The US Federal Reserve’s decision to keep interest rates on hold at the end of last week has left market participants confused about the much-anticipated first hike – and the fate of equities.
The US central bank opted to hold rates at their historic lows of between 0 and 0.25 per cent last Thursday, pointing to increased global risks.
The decision, which had been seen as a 50/50 call, was preceded by a week of heightened anticipation over a potential first rise since 2006.
US unemployment and economic data has continued to improve in recent months, prompting many to expect the Federal Reserve to move this month.
However, chairwoman Janet Yellen explained that a Chinese slowdown, and its knock-on effects on global markets, could “restrain US economic activity somewhat”.
The postponement had been widely predicted to be beneficial for equities, but initial signs were not encouraging.
The S&P 500 closed lower on the day of the decision and European equities sold off the following morning, with the FTSE falling by more than 1 per cent.
The equity market reaction appeared to have been prompted by the central bank’s cautious outlook for global growth, and split opinion among market commentators.
“We think there are question marks over the traditional belief that Fed dovishness is good for credit and equities,” Lombard Odier IM global strategist Salman Ahmed said.
Meanwhile, strategists at Bank of America (BofA) Merrill Lynch painted a gloomy picture in the event that a market rally fails to materialise in the coming weeks.
“If [there is] no autumn risk rally despite ultra-dovish Fed and bearish sentiment, markets [are] hinting that recession and/or default are imminent,” BofA Merrill Lynch analysts said in a global research report.
However, Royal London Asset Management’s head of multi-asset, Trevor Greetham, struck a positive tone.
“This is what you want to see as an equity investor – this news should underpin a rally in stocks,” he said.
Forecasts for when the Federal Reserve will make its move are equally divided. Some, such as Mr Greetham’s colleague Ian Kernohan, thought a rise next month was still a possibility.

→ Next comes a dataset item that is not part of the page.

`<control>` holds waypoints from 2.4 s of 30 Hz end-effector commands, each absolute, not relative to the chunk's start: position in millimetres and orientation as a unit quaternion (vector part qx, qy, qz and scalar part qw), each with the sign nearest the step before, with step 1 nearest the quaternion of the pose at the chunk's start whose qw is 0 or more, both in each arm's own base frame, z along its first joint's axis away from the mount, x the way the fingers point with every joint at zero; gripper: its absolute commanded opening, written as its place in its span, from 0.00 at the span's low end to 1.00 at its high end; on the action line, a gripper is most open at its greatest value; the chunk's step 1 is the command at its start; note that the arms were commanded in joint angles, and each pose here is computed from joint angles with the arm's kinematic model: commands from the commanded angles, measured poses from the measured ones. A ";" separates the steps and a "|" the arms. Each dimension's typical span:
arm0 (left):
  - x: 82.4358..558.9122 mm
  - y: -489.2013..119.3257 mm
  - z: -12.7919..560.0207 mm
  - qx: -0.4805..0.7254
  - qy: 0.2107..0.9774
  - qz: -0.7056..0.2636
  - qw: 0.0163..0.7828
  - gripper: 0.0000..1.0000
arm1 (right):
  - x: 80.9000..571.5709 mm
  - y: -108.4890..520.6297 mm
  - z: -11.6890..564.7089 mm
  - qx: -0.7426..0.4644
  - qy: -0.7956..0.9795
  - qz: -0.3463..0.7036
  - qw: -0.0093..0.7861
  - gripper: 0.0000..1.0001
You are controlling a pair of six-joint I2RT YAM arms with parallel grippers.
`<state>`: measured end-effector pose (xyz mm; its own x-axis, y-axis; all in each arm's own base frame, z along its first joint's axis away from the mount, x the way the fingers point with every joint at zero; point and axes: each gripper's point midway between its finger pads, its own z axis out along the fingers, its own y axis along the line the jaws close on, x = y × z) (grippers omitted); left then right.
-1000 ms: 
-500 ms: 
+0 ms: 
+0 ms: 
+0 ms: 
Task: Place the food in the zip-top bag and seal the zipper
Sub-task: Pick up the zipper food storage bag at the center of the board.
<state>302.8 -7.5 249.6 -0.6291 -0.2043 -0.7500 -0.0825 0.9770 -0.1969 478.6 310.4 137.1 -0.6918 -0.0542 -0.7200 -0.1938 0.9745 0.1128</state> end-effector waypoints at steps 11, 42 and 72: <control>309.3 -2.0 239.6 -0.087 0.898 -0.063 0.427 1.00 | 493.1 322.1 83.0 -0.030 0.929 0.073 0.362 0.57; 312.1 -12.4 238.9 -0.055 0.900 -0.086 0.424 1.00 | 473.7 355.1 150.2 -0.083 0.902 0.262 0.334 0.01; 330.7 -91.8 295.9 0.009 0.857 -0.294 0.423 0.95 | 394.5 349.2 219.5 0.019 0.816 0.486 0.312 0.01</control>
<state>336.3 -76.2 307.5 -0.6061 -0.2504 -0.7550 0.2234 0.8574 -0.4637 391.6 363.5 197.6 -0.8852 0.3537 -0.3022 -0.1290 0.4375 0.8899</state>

The chief economist said: “The [central bank’s] accompanying statement suggests that a hike is still very much in the offing, possibly in October. However, there may yet be another reason to hold off next month.”
An October rate increase would be complicated by the fact there is no press conference after the meeting. The theory is the bank would not want to make a move without having a chance to explain its thinking.
Robeco chief economist Léon Cornelissen said: “If the economic climate remains favourable, a first modest hike in December followed by an explanatory press conference by Ms Yellen would be the most likely course of events.”
Similarly, Axa Investment Managers’ senior economist, David Page, expected a rate rise to be postponed until December. But he added even this was not guaranteed, given the fact a decision remained “dependent on some stabilisation in the outlook for emerging and financial markets”.